Alfredo Semprún
Cincuenta y tres años de las masacres de Ruanda (y Burundi)
No, no se trata de un error de fechas. Ocurre que la independencia de Ruanda, un país con la extensión de Cataluña, no vino precedida de la habitual sublevación contra la potencia colonial, en este caso la belga, sino por el enésimo enfrentamiento sectario entre las dos principales tribus que la pueblan, los hutus y los tutsis. Como todo el mundo sabe, durante siglos, los tutsis, ganaderos y guerreros, habían sido la minoría dominante en la región de los lagos africanos, situación que la colonización europea consiguió mantener, hasta que se cruzaron los intereses de Francia y su francofonía. Poco a poco, los hutus fueron tomando conciencia de sus posibilidades y exigieron a la Monarquía, tutsi, por supuesto, un trato igualitario en el reparto de las tierras y en la Administración local. La situación se puso fea a partir de noviembre de 1959, cuando jóvenes tutsis, indignados por las absurdas pretensiones de los que siempre habían sido considerados como siervos, mataron a varios líderes hutus. No fueron muchos los muertos –unos 70, según la contabilidad de las autoridades belgas, que siempre procuraron mantener una exquisita neutralidad en aquella pelea de negros, no les fuera a pasar algo malo a los grandes cafetaleros blancos–, pero, como era de esperar, la cosa no acabó ahí.
Dos años después, habían caído bajo los machetes 20.000 tutsis y otros 150.000 se habían exiliado a Uganda. La independencia, gestada por los hutus y «bendecida» desde el exterior por los franceses, vino acompañada de un referéndum, impulsado y supervisado por la ONU, que decidió por aplastante mayoría –casi el 80 por ciento– la abolición de la Monarquía –tutsi– y la implantación de la República. Naturalmente, entre los perdedores –tutsis– hubo disparidad de criterios. Unos, los más, se avinieron a la nueva situación y aceptaron el cambio de roles, y otros se largaron a Uganda a montar una guerrilla patriótica.
Los asuntos del flamante paisito iban más bien que mal hasta que, en 1972, en la vecina Burundi, los tutsis asesinaron a unos 80.000 hutus. Se exigió venganza para los primos burundeses y el jefe del Ejército ruandés, Juvenal Habyarimana, le dio un golpe de estado al presidente Kayibanda. Sin embargo, y pese a las malévolas esperanzas de los hutus, el golpista lo hizo bastante bien, y Ruanda gozó de unas décadas de paz y prosperidad, con tan buena convivencia intertribal que los tutsis se hicieron fuertes en el sector financiero y comercial. Fue un espejismo.

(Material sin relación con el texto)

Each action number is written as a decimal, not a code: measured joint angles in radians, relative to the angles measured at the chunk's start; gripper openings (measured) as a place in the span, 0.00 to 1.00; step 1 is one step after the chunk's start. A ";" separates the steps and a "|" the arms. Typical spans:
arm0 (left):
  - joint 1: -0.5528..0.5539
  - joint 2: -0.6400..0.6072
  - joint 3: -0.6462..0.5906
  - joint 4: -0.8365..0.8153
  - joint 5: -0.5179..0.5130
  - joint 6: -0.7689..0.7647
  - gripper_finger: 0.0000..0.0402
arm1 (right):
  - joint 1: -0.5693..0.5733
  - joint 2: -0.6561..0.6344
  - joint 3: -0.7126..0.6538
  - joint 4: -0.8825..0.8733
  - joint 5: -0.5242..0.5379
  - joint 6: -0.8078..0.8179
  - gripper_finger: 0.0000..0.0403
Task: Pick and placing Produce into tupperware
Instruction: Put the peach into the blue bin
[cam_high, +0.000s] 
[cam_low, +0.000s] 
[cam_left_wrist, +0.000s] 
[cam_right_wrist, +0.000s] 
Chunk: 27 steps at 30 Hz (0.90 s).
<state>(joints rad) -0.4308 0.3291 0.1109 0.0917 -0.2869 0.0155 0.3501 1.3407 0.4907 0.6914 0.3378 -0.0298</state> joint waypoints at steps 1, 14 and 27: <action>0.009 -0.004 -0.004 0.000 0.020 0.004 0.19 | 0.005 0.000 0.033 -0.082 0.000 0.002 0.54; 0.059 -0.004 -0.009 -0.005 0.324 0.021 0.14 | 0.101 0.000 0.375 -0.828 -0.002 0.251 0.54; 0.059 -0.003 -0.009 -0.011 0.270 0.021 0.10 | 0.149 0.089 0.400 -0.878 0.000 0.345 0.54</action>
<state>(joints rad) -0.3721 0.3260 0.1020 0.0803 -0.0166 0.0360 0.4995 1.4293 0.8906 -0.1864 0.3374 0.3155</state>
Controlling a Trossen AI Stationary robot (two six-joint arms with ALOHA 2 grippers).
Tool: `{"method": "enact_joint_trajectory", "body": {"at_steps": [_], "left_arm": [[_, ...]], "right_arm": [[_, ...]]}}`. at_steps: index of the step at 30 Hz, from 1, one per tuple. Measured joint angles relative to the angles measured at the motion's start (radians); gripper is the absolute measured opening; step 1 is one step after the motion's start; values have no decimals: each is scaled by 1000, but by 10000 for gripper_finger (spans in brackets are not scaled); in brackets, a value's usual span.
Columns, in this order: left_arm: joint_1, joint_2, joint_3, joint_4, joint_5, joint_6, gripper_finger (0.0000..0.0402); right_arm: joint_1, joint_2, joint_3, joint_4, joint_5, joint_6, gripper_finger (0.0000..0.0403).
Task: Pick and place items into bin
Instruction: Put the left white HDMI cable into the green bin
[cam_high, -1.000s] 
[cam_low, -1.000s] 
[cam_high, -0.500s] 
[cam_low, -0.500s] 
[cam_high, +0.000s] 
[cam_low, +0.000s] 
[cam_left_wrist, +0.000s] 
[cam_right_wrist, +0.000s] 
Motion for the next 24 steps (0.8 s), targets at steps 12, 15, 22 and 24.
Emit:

Con la bajada de los precios del café y la consiguiente crisis económica, la corrupción de la clase política y los manejos poco transparentes de Uganda y Burundi, se desató el tercer acto de la tragedia aplazada. En 1990, desde la frontera ugandesa, la guerrilla tutsi mutiplicó sus ataques, «liberó» territorio en el norte de Ruanda e implantó células clandestinas en la capital, Kigali. La guerra se prolongó hasta primeros de 1994, cuando se estableció una tregua. Pero el seis de abril –hoy se cumplen veinte años–, dos misiles derribaron el avión en el que viajaban, para ratificar la paz, el presidente de Ruanda, Habyarimana, y el de Burundi, Ciprián Ntayamira. Ambos murieron. Al día siguiente, la Guardia Presidencial ruandesa mató a la primera ministra y a los diez soldados belgas que la escoltaban. Y todos los blancos se dieron a la fuga, mientras a su alrededor estallaba el gran horror.